AU economists moving up in the world

Aarhus University is enjoying success in the research area of economics New rankings place the university's research in the top 100, and the positive development seems set to continue in the coming years

2012.07.07 | Martin Williams Strandby

Economics research at Aarhus University (AU) is becoming stronger year by year. From a position outside the top 100, AU has now moved up to number 83 in the world. So says the latest edition of the 'Top 100 Worldwide Economics Schools Research Ranking’ from Tilburg University in the Netherlands.

The rankings are based on the number of publications in 36 leading economic journals, and calculations reveal that AU – particularly Business and Social Sciences, where the university's economic research is based – looks set to move even higher up the list over the coming years.

Continuing the good results
Per B. Overgaard, Professor of Economics and Vice Dean for Research and Talent Development at Business and Social Sciences, has analysed the development. He explains that because the rankings utilise what is known as a "rolling average" over 5-year periods, the latest research has not yet achieved its full impact in the period 2007–2011.

"If you look at 2011 in isolation, we are number 62 in the world and number 16 in Europe. This means that our rank is automatically going to improve over the coming years – even if our number of publications remains unchanged."

According to Per B. Overgaard, the rankings would present a more accurate picture if they included all 68 leading economic journals and not just the 36 they are based on today.

"If you were to include the full list of all 68 journals, AU would actually place among the top 50 in the world in 2011," he says.

AU can climb even higher
Despite the fact that the positive development will 'automatically' continue over the coming years, there is no reason for AU to rest on its laurels. As Per B. Overgaard explains, economics research at AU has every opportunity to progress even further.

There are a number of European universities that resemble AU, but which are ranked appreciably higher. One of these is Erasmus University Rotterdam – a publicly financed university in the Netherlands which has access to approximately the same research funds as AU. Nevertheless, this university is placed much higher on the list.

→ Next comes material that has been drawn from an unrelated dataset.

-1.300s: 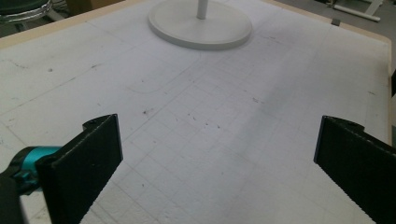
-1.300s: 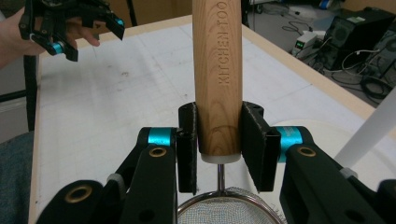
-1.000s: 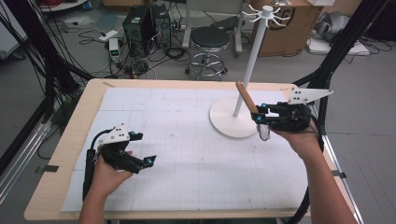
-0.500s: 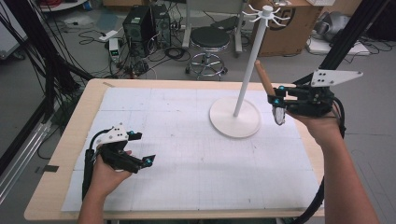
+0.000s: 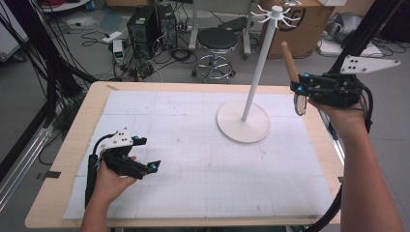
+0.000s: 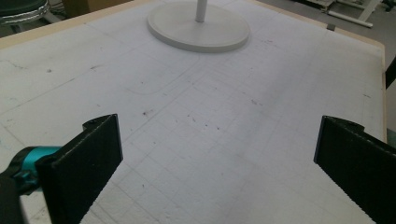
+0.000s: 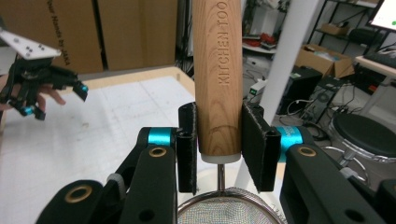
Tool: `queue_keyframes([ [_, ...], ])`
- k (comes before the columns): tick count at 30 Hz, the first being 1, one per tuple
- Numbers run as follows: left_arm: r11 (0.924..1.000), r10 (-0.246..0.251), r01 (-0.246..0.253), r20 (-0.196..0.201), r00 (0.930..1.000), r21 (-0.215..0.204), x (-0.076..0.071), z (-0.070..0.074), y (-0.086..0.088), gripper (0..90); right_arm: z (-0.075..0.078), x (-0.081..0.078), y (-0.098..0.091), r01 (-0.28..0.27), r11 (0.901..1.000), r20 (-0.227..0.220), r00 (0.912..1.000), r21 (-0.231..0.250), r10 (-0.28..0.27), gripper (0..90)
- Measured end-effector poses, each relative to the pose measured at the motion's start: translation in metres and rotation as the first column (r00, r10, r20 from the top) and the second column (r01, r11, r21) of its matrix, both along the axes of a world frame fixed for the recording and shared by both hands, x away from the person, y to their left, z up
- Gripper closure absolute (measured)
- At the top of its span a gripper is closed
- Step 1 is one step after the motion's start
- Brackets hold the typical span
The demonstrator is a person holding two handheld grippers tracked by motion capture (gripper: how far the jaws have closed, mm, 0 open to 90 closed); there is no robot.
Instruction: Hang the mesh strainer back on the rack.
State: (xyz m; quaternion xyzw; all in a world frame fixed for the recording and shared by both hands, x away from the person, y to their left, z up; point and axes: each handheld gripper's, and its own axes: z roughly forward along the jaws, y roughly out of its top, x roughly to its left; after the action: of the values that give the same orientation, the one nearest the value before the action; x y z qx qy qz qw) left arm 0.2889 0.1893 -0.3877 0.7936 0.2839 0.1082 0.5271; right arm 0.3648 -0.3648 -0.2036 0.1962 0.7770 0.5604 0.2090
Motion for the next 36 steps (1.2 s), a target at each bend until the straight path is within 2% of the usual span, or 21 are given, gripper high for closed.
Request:
queue_keyframes([
  [3, 1.0, 0.001, -0.001, 0.001, 1.0, 0.003, 0.0, 0.0, 0.0, 1.6, 0.005, 0.002, -0.004, 0.038, 0.9992, -0.015, 0.9992, 0.015, -0.038, 68.7],
  [6, 1.0, -0.004, 0.004, 0.002, 1.0, 0.006, 0.0, 0.0, -0.001, 1.6, 0.008, 0.006, -0.008, 0.063, 0.9978, -0.007, 0.998, 0.018, -0.063, 68.7],
  [10, 1.0, -0.007, 0.007, 0.001, 1.0, 0.002, 0.0, 0.0, -0.001, 1.6, 0.012, 0.007, -0.017, 0.097, 0.9943, -0.008, 0.9953, 0.045, -0.097, 68.7],
  [14, 0.9999, -0.006, 0.006, 0.0, 1.0, 0.009, 0.0, 0.0, -0.001, 1.6, 0.019, 0.009, -0.021, 0.123, 0.9914, -0.009, 0.9923, 0.042, -0.123, 68.7],
  [19, 0.9999, -0.016, 0.016, 0.0, 0.9999, 0.003, 0.0, -0.001, -0.002, 1.6, 0.028, 0.014, -0.018, 0.131, 0.9909, -0.004, 0.9914, 0.032, -0.13, 68.7],
  [20, 0.9999, -0.016, 0.016, 0.0, 0.9999, 0.005, 0.0, -0.001, -0.002, 1.6, 0.029, 0.014, -0.016, 0.14, 0.9896, -0.026, 0.99, 0.034, -0.139, 68.7],
  [22, 0.9999, -0.013, 0.013, 0.0, 0.9999, 0.007, 0.0, -0.001, -0.002, 1.6, 0.03, 0.017, -0.014, 0.137, 0.9902, -0.019, 0.9904, 0.026, -0.137, 68.7],
  [26, 0.9999, -0.009, 0.009, -0.001, 1.0, 0.006, 0.0, -0.001, -0.001, 1.7, 0.029, 0.023, -0.011, 0.148, 0.989, -0.022, 0.9889, 0.014, -0.147, 68.7],
  [27, 0.9999, -0.009, 0.009, -0.002, 1.0, 0.005, 0.0, -0.001, 0.0, 1.6, 0.028, 0.023, -0.01, 0.155, 0.9877, -0.044, 0.9871, 0.02, -0.154, 68.7],
  [31, 1.0, -0.002, 0.002, -0.001, 1.0, -0.002, 0.0, -0.001, 0.001, 1.6, 0.025, 0.029, -0.007, 0.154, 0.988, -0.043, 0.9871, 0.003, -0.154, 68.7],
  [34, 1.0, -0.007, 0.007, -0.001, 1.0, 0.001, 0.0, -0.001, 0.002, 1.6, 0.024, 0.03, -0.005, 0.157, 0.9876, -0.052, 0.9863, 0.0, -0.157, 68.7],
  [36, 1.0, -0.006, 0.006, -0.001, 1.0, 0.002, 0.0, -0.001, 0.002, 1.6, 0.022, 0.032, -0.004, 0.151, 0.9885, -0.042, 0.9877, 0.006, -0.151, 68.7],
])
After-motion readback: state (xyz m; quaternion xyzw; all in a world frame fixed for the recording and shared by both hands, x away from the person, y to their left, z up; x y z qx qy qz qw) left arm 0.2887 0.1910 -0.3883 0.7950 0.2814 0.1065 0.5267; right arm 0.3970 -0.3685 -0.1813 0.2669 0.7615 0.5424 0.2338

"If we look at those of our competitors that are more or less comparable to us, it is not unrealistic to suggest that AU could be among the top 10 in Europe and the top 30 in the world, even using the same research funds as we have today," says Per B. Overgaard.

The very top rankings are dominated by private universities with access to much greater funding. Per B. Overgaard explains that for AU to capture one of these places, the university would have to gain access to much more research funding through EU funds or increased investment from the business community, for example. 

Rankings are only indicators
Rankings intended to measure research quality objectively can be used as indicators and provide hints about the quality. However, they will always feature both strengths and weaknesses, no matter how thoroughly they are prepared.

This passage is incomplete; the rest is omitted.